"They've Stolen My GPL-Licensed Model!": Toward Standardized and Transparent Model Licensing
Moming Duan, Rui Zhao, Linshan Jiang, Nigel Shadbolt, Bingsheng He
TL;DR
The paper tackles licensing in ML where traditional OSS and free-content licenses fail to capture ML-specific workflows and assets, risking noncompliance during model reuse and publication. It introduces MG Analyzer, an RDF/Notational3-based tool with an MG Vocabulary to model ML workflows and reason about license rights and constraints, and MG Licenses, a set of modellike licenses designed to standardize model publishing with configurable options.
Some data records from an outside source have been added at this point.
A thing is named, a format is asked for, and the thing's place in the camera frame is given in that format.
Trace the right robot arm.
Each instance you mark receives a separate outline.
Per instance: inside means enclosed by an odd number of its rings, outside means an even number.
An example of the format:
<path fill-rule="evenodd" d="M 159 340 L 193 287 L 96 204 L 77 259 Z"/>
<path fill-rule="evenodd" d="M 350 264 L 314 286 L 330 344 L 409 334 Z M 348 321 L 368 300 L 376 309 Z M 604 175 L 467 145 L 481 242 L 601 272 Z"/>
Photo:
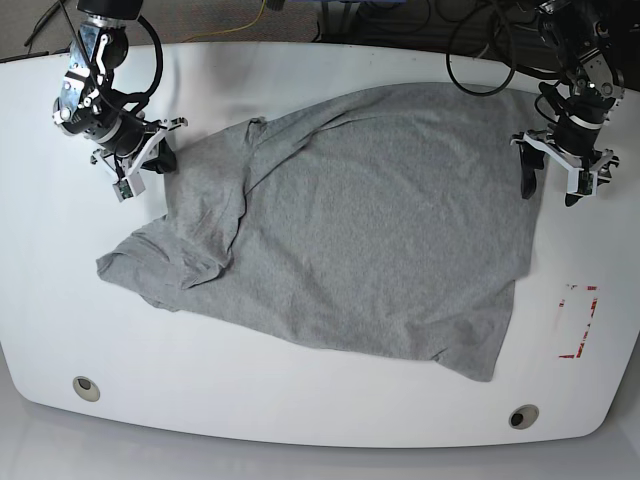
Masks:
<path fill-rule="evenodd" d="M 78 3 L 87 19 L 71 28 L 70 60 L 53 108 L 54 123 L 64 134 L 84 136 L 99 146 L 101 156 L 114 160 L 118 179 L 134 165 L 157 174 L 174 172 L 177 160 L 165 135 L 186 124 L 184 118 L 144 118 L 144 108 L 162 79 L 164 57 L 157 32 L 141 15 L 142 5 L 141 1 Z M 113 82 L 116 68 L 128 55 L 129 21 L 137 22 L 149 34 L 155 72 L 147 89 L 124 93 L 115 89 Z"/>

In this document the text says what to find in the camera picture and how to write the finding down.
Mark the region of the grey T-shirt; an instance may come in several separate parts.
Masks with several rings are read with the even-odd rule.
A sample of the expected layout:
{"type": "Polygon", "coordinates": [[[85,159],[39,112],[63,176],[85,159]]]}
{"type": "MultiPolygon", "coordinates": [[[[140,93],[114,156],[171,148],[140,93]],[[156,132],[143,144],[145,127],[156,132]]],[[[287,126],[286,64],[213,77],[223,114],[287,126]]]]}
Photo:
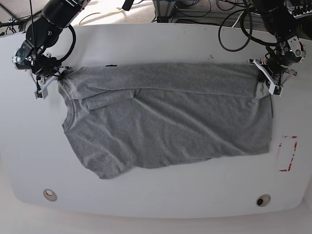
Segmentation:
{"type": "Polygon", "coordinates": [[[134,167],[266,154],[273,108],[257,75],[239,63],[80,67],[58,82],[64,134],[101,179],[134,167]]]}

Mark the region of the white power strip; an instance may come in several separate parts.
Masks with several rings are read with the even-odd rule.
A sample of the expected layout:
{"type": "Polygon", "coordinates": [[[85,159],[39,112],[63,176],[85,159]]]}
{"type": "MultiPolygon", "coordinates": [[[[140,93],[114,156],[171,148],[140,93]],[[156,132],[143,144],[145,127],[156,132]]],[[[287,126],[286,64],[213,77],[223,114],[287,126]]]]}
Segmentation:
{"type": "Polygon", "coordinates": [[[300,6],[291,6],[288,8],[291,15],[293,15],[296,19],[304,18],[312,15],[312,9],[308,8],[305,5],[300,6]]]}

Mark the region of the black tripod legs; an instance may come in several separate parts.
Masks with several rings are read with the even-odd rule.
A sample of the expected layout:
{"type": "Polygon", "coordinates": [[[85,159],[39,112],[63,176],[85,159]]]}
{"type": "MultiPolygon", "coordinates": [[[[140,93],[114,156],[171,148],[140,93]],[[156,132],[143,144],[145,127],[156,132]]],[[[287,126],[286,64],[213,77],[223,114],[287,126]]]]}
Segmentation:
{"type": "MultiPolygon", "coordinates": [[[[33,20],[36,20],[48,0],[31,0],[33,20]]],[[[25,31],[31,23],[31,9],[29,0],[0,0],[0,23],[8,24],[25,21],[22,26],[15,25],[15,32],[25,31]]]]}

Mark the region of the red tape rectangle marker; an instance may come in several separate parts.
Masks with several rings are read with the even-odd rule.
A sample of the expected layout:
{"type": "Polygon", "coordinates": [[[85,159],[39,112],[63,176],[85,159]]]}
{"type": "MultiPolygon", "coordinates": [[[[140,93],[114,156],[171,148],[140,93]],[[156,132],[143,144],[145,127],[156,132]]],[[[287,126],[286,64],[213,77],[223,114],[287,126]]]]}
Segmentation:
{"type": "Polygon", "coordinates": [[[297,136],[283,136],[277,150],[276,168],[279,172],[291,169],[298,144],[297,136]]]}

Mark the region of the left table grommet hole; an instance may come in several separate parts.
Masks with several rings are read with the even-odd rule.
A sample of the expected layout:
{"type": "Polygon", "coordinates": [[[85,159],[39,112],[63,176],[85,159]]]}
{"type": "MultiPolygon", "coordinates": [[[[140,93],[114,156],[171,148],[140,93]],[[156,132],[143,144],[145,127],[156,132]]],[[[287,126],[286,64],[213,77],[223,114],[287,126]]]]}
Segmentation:
{"type": "Polygon", "coordinates": [[[51,202],[55,202],[57,200],[57,195],[54,191],[50,189],[44,189],[43,190],[43,196],[51,202]]]}

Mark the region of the table grommet hole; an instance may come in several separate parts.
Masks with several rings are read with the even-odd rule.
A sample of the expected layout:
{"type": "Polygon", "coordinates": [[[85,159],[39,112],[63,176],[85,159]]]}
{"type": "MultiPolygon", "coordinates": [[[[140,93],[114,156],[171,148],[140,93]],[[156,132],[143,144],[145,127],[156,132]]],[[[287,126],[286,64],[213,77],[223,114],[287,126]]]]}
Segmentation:
{"type": "Polygon", "coordinates": [[[55,202],[57,200],[57,195],[54,191],[50,189],[44,189],[43,190],[43,196],[51,202],[55,202]]]}
{"type": "Polygon", "coordinates": [[[271,196],[268,194],[261,195],[260,197],[257,198],[256,200],[256,205],[258,207],[265,207],[267,206],[271,201],[271,196]]]}

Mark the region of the right table grommet hole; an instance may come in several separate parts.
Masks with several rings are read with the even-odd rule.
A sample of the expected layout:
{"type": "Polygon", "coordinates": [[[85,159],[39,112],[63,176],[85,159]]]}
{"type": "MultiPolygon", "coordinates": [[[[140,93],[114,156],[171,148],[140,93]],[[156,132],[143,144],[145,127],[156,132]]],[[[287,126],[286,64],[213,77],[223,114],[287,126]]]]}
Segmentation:
{"type": "Polygon", "coordinates": [[[265,207],[267,206],[271,201],[271,196],[268,194],[261,195],[260,197],[257,198],[256,200],[256,205],[258,207],[265,207]]]}

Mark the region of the aluminium frame stand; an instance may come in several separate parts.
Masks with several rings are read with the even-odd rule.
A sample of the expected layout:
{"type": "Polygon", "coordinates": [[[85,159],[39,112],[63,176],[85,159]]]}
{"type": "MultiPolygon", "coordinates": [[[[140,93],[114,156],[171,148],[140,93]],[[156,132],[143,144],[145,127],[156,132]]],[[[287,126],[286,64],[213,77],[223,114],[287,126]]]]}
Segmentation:
{"type": "Polygon", "coordinates": [[[177,0],[153,0],[157,23],[175,23],[178,21],[177,0]]]}
Through rule-encoding generalizations and reasoning over ML dependencies, the approach demonstrates improved clarity and flexibility over existing licenses, and it highlights the prevalence of non-standard licensing in model publishing. The work aims to move ML license management toward Linked Open Model Production Data and provides a foundation for more transparent, compliant, and interoperable model ecosystems.
Abstract
As model parameter sizes scale into the billions and training consumes zettaFLOPs of computation, the reuse of Machine Learning (ML) assets and collaborative development have become increasingly prevalent in the ML community. These ML assets, including models, datasets, and software, may originate from various sources and be published under different licenses, which govern the use and distribution of licensed works and their derivatives. However, commonly chosen licenses, such as GPL and Apache, are software-specific and are not clearly defined or bounded in the context of model publishing. Meanwhile, the reused assets may also be under free-content licenses and model licenses, which pose a potential risk of license noncompliance and rights infringement within the model production workflow. In this paper, we address these challenges along two lines: 1) For ML workflow compliance, we propose ModelGo (MG) Analyzer, a tool that incorporates a vocabulary for ML workflow management and encoded license rules, enabling ontological reasoning to analyze rights granting and compliance issues. 2) For standardized model publishing, we introduce ModelGo Licenses, a set of modell-specific licenses that provide flexible options to meet the diverse needs of the ML community. MG Analyzer is built on Turtle language and Notation3 reasoning engine, envisioned as a first step toward Linked Open Data for ML workflow management. We have also encoded our proposed model licenses into rules and demonstrated the effects of GPL and other commonly used licenses in model publishing, along with the flexibility advantages of our licenses, through comparisons and experiments.